Assignment
The listing below holds a line with "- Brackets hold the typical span" and a later line with "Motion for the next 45". Write out those two lines and every line between them, exactly, and nothing else.

Available data
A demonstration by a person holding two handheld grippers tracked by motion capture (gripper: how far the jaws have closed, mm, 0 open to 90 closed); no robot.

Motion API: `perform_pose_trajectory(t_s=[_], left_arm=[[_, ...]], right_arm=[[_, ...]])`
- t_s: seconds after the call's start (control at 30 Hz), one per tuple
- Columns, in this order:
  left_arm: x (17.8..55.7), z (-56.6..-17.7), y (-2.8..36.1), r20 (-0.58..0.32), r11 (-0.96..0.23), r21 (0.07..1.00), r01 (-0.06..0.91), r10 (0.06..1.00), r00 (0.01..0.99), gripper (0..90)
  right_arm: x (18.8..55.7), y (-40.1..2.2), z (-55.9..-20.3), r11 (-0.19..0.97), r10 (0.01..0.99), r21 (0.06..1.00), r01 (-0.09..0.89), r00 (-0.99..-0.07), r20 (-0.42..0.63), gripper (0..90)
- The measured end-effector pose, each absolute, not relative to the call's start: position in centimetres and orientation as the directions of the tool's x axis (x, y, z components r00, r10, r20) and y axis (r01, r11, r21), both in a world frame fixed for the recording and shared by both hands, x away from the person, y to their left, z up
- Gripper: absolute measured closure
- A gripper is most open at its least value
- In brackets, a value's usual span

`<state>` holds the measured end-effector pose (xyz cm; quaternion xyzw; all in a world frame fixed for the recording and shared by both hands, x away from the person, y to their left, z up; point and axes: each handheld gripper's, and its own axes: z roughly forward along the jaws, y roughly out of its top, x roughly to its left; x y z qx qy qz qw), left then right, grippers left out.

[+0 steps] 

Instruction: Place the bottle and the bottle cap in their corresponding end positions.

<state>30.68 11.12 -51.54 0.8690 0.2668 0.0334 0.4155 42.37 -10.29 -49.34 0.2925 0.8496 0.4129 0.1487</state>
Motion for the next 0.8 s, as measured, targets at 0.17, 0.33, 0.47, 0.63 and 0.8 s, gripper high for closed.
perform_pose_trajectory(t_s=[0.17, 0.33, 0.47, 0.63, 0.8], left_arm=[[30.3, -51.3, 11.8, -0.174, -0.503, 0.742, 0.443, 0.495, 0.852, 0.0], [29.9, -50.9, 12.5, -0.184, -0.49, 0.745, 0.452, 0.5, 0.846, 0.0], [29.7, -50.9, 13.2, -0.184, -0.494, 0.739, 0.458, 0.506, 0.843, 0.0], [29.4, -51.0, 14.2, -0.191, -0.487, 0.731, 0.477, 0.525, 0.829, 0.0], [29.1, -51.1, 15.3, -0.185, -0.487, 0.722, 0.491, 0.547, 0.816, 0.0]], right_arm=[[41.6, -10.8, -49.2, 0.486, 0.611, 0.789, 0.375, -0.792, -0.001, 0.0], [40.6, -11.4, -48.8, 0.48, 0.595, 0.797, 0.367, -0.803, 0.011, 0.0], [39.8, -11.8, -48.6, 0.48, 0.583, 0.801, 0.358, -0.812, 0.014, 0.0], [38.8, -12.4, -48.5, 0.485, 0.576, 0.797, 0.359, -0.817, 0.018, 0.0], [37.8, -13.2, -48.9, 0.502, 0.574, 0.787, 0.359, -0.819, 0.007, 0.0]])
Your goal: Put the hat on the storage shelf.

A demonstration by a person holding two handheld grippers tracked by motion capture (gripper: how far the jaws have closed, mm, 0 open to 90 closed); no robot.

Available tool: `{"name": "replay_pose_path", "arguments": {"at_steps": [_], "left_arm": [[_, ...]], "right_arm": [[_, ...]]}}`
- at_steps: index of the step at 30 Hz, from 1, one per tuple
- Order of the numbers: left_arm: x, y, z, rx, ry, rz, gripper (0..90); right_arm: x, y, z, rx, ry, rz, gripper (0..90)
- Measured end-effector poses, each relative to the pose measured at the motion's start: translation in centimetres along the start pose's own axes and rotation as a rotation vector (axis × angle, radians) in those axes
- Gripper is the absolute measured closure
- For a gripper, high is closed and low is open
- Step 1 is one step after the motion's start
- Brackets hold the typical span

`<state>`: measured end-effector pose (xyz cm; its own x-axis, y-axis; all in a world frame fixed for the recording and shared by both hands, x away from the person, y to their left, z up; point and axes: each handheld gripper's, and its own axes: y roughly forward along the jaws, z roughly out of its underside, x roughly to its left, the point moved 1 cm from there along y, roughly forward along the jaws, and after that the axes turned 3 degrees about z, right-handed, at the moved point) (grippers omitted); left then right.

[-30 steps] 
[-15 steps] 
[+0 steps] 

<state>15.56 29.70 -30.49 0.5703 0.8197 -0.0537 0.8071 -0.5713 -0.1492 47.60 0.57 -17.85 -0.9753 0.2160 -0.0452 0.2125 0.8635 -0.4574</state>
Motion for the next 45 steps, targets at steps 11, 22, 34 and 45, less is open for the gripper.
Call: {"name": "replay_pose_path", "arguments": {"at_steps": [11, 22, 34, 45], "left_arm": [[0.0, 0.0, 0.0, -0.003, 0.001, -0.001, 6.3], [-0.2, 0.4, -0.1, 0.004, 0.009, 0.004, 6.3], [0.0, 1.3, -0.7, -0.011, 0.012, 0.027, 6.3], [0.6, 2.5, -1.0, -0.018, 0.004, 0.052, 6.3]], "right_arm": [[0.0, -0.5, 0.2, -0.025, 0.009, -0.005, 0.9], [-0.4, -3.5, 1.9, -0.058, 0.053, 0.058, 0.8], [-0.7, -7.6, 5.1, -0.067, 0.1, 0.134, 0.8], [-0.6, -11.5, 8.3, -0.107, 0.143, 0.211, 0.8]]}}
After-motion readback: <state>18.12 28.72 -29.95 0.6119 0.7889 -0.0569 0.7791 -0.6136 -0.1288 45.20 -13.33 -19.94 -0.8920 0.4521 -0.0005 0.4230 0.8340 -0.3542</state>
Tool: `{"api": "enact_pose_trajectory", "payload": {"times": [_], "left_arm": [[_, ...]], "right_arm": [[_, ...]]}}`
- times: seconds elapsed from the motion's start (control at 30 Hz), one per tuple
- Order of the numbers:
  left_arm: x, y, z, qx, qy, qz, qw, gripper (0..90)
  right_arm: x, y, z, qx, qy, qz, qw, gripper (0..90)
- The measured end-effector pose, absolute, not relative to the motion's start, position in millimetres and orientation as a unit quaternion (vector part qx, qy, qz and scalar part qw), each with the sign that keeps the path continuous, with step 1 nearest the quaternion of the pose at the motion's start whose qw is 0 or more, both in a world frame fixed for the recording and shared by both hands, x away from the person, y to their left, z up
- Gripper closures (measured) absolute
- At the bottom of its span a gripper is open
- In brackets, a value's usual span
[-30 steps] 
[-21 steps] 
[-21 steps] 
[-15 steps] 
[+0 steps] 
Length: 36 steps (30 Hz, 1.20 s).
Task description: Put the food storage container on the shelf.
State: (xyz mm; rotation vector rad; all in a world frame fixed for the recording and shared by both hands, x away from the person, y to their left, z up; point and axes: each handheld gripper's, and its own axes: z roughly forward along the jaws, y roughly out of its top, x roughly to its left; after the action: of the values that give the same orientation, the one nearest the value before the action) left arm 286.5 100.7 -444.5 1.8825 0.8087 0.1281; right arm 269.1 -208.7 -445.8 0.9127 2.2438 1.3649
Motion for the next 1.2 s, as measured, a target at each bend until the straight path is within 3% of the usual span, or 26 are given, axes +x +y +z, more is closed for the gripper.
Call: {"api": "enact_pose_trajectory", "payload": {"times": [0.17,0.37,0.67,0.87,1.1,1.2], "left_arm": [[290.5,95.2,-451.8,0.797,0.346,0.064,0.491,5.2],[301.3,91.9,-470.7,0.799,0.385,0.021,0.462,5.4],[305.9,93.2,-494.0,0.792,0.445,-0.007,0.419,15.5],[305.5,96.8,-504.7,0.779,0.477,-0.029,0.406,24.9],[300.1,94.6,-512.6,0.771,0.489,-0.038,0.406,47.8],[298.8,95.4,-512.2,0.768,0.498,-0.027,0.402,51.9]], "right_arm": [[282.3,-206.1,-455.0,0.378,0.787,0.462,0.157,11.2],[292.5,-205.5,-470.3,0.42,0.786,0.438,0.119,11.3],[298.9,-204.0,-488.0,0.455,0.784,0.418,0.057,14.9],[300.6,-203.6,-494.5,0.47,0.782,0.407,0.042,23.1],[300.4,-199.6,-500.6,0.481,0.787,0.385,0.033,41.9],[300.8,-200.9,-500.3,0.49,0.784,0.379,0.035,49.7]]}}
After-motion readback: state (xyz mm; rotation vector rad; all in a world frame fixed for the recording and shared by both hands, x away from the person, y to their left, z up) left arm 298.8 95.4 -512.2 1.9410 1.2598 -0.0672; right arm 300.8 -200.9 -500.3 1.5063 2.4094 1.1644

Expected answer
- Brackets hold the typical span

`<state>`: measured end-effector pose (xyz cm; its own x-axis, y-axis; all in a world frame fixed for the recording and shared by both hands, x away from the person, y to their left, z up; point and axes: each handheld gripper's, and its own axes: y roughly forward along the jaws, z roughly out of its underside, x roughly to its left, the point moved 1 cm from there along y, roughly forward along the jaws, and after that the axes turned 3 degrees about z, right-handed, at the moved point) (grippers omitted); left then right.

[-30 steps] 
[-15 steps] 
[+0 steps] 

<state>15.56 29.70 -30.49 0.5703 0.8197 -0.0537 0.8071 -0.5713 -0.1492 47.60 0.57 -17.85 -0.9753 0.2160 -0.0452 0.2125 0.8635 -0.4574</state>
Motion for the next 45 steps, targets at steps 11, 22, 34 and 45, less is open for the gripper.

The given answer completes the exercise.